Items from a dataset
════════════════
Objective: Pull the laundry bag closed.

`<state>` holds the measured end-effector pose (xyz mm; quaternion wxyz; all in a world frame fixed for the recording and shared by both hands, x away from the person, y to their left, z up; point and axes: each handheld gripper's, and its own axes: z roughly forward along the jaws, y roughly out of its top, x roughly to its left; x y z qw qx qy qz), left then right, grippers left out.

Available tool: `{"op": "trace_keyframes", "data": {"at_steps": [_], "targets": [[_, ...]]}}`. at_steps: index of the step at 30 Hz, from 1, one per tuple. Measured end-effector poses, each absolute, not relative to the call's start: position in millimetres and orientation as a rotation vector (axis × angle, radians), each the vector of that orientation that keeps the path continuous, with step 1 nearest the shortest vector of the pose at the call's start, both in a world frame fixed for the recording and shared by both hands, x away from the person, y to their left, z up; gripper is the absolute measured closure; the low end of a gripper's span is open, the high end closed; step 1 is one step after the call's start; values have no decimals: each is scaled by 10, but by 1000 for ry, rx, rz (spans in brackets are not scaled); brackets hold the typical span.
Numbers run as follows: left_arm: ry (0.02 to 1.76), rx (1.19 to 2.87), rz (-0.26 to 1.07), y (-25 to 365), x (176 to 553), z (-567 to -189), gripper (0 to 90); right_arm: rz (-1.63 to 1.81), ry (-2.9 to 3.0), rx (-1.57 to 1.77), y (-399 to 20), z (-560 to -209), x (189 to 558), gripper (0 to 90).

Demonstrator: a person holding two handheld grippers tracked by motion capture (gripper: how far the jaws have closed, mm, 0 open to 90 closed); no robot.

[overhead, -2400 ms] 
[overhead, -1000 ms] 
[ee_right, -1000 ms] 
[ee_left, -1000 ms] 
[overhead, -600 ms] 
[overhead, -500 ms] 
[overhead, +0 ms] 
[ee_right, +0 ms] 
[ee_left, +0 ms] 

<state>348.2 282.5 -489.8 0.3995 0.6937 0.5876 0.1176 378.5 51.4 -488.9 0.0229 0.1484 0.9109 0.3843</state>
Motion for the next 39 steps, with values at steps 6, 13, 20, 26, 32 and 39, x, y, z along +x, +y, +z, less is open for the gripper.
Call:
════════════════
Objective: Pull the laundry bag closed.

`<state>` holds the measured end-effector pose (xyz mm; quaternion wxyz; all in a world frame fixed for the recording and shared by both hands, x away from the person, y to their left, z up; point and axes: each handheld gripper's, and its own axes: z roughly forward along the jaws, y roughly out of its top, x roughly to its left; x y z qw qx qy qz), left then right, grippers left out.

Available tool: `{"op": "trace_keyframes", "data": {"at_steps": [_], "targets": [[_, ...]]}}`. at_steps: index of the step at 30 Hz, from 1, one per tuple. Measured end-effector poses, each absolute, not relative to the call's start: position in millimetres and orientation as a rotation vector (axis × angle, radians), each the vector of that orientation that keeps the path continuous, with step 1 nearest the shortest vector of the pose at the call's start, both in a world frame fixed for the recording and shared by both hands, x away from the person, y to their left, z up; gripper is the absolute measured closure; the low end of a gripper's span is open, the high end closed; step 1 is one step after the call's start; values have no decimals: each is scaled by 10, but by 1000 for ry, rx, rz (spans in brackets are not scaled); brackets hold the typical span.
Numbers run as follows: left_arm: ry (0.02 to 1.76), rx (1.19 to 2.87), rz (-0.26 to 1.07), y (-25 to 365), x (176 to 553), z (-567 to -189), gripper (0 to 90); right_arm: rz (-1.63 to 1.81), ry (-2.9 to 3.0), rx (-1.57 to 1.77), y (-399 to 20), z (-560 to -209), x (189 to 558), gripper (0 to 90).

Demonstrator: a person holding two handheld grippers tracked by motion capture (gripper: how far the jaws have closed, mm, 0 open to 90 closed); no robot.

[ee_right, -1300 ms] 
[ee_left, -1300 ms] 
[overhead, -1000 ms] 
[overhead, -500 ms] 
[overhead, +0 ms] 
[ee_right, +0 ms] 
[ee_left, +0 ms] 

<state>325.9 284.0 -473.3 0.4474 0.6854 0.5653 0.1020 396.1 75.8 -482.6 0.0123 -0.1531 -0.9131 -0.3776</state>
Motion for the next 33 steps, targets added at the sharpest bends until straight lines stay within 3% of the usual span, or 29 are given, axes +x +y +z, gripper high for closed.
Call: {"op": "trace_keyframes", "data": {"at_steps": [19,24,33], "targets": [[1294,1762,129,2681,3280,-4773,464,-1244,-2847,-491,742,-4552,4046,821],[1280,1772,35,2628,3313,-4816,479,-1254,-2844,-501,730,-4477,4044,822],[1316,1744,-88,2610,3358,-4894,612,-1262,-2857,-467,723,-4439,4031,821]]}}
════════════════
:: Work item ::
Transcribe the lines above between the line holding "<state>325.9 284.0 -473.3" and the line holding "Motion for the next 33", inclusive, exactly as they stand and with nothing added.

:: Output of the exercise ::
<state>325.9 284.0 -473.3 0.4474 0.6854 0.5653 0.1020 396.1 75.8 -482.6 0.0123 -0.1531 -0.9131 -0.3776</state>
Motion for the next 33 steps, targets added at the sharpest bends until straight lines stay within 3% of the usual span, or 29 are given, axes +x +y +z, gripper high for closed.

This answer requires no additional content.